Comunicazione della cessione al debitore

Il debitore ceduto non è normalmente parte del contratto stipulato tra cedente e factor e il suo consenso non costituisce, in linea generale, un requisito per concludere la cessione. È però importante disciplinare correttamente la comunicazione della cessione, affinché il debitore sappia a chi deve effettuare il pagamento e per gestire gli effetti del trasferimento nei suoi confronti.

Il modello scaricabile prevede la comunicazione delle cessioni mediante raccomandata. Questa è una modalità contrattualmente utilizzabile, ma non deve essere interpretata come l’unico sistema ammesso in qualsiasi operazione di factoring. Modalità, soggetto incaricato della comunicazione e documentazione da utilizzare devono essere coordinati con il contratto e con la disciplina applicabile.

Chi può svolgere il ruolo di factor

Il campo del modello relativo al factor non dovrebbe essere compilato indicando una società qualsiasi. Per le cessioni disciplinate dalla Legge 52/1991, il cessionario deve rientrare tra i soggetti individuati dall’articolo 1 della legge, tra cui banche e intermediari finanziari abilitati all’acquisto di crediti di impresa, salve le ulteriori ipotesi previste dalla norma.

Quando l’attività finanziaria viene svolta professionalmente nei confronti del pubblico, è importante verificare l’abilitazione dell’intermediario. La Banca d’Italia mette a disposizione la consultazione degli albi e degli elenchi di vigilanza, attraverso cui è possibile controllare l’iscrizione di banche e intermediari finanziari e le attività che sono autorizzati a svolgere.

Clausole del fac simile da verificare prima della firma

Il modello disponibile prevede che alcuni crediti possano essere approvati pro soluto e altri pro solvendo, che i contratti di fornitura siano sottoposti preventivamente al factor e che i crediti vengano offerti in cessione entro trenta giorni dalla spedizione delle merci. Questi elementi appartengono allo schema contrattuale proposto e non costituiscono termini generali imposti dalla legge per ogni rapporto di factoring.

Il fac simile è inoltre costruito attorno alla vendita di merci. Se i crediti derivano dalla prestazione di servizi o da rapporti commerciali di altra natura, occorre modificare definizioni e clausole relative a contratti di fornitura, spedizione e consegna.

Tra le cause di risoluzione il modello utilizza anche il riferimento alla dichiarazione di fallimento.

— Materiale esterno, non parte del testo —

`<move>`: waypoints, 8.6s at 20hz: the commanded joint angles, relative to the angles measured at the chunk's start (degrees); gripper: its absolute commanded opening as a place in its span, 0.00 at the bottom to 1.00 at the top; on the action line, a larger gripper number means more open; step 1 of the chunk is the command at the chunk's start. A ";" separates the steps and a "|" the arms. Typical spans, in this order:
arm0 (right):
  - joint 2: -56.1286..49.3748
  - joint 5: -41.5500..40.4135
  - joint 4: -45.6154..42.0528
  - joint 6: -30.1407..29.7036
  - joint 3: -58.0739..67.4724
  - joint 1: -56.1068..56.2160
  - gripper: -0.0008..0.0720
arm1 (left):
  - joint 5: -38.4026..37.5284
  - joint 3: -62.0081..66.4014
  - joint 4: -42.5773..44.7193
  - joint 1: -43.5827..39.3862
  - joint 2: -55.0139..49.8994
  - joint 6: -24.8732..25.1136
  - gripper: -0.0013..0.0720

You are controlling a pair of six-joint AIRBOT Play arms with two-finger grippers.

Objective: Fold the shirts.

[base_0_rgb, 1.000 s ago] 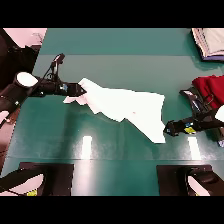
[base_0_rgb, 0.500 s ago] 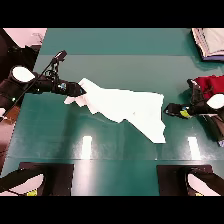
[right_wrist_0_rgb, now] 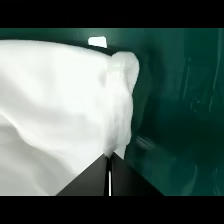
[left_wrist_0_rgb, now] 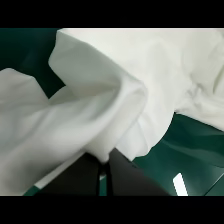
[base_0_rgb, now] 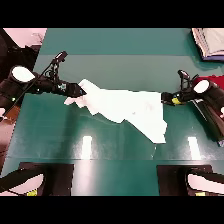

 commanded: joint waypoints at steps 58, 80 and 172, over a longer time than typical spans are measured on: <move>-4.00 14.32 -2.84 -1.62 29.83 -5.92 0.02 | -7.37 -18.69 10.47 8.22 9.09 -15.23 0.57; -2.95 14.56 -2.43 -1.60 26.64 -5.60 0.02 | 14.60 -41.53 0.24 -13.05 19.21 -28.87 0.52; 14.69 26.45 11.63 -15.12 0.57 -23.80 0.44 | -15.17 -8.83 14.47 22.99 -6.88 -2.86 0.83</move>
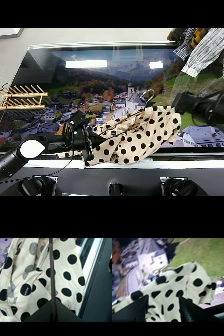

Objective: Fold the clothes and pants, and hang the long-sleeved shirts on hangers.

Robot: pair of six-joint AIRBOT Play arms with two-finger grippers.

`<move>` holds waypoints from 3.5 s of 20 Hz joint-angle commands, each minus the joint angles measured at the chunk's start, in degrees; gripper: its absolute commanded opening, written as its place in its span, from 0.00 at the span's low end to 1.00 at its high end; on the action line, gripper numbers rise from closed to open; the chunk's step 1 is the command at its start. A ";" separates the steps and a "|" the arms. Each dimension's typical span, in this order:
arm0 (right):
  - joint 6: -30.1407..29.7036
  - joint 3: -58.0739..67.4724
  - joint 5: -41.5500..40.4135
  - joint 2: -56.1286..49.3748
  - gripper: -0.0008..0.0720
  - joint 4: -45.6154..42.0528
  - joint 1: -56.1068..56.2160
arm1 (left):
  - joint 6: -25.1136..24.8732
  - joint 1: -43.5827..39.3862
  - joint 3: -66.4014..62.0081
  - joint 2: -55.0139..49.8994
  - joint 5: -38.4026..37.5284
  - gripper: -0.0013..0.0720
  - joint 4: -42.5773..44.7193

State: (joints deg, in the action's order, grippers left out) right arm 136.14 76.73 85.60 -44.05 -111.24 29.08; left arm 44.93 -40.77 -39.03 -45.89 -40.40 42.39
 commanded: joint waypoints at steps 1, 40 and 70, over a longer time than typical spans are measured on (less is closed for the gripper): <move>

La disciplina italiana della crisi d’impresa utilizza oggi, nell’ambito del Codice della crisi d’impresa e dell’insolvenza, la nozione di liquidazione giudiziale. La clausola deve quindi essere aggiornata e coordinata con le procedure concorsuali attualmente applicabili.

Firma e conservazione del contratto

Una volta definite le condizioni, il contratto deve essere completato senza lasciare spazi relativi a elementi essenziali dell’accordo e sottoscritto dai soggetti muniti dei necessari poteri. È opportuno conservare insieme al contratto anche gli allegati che identificano i crediti, le comunicazioni di approvazione del factor, le notifiche ai debitori e la documentazione relativa alle singole cessioni.

Per rapporti continuativi o di importo rilevante un fac simile generico non sostituisce le condizioni contrattuali predisposte dall’intermediario né la verifica delle conseguenze finanziarie, fiscali e contabili dell’operazione. In particolare devono essere controllati costi, interessi, garanzie, condizioni di riacquisto o rimborso dei crediti e limiti effettivi dell’eventuale copertura pro soluto.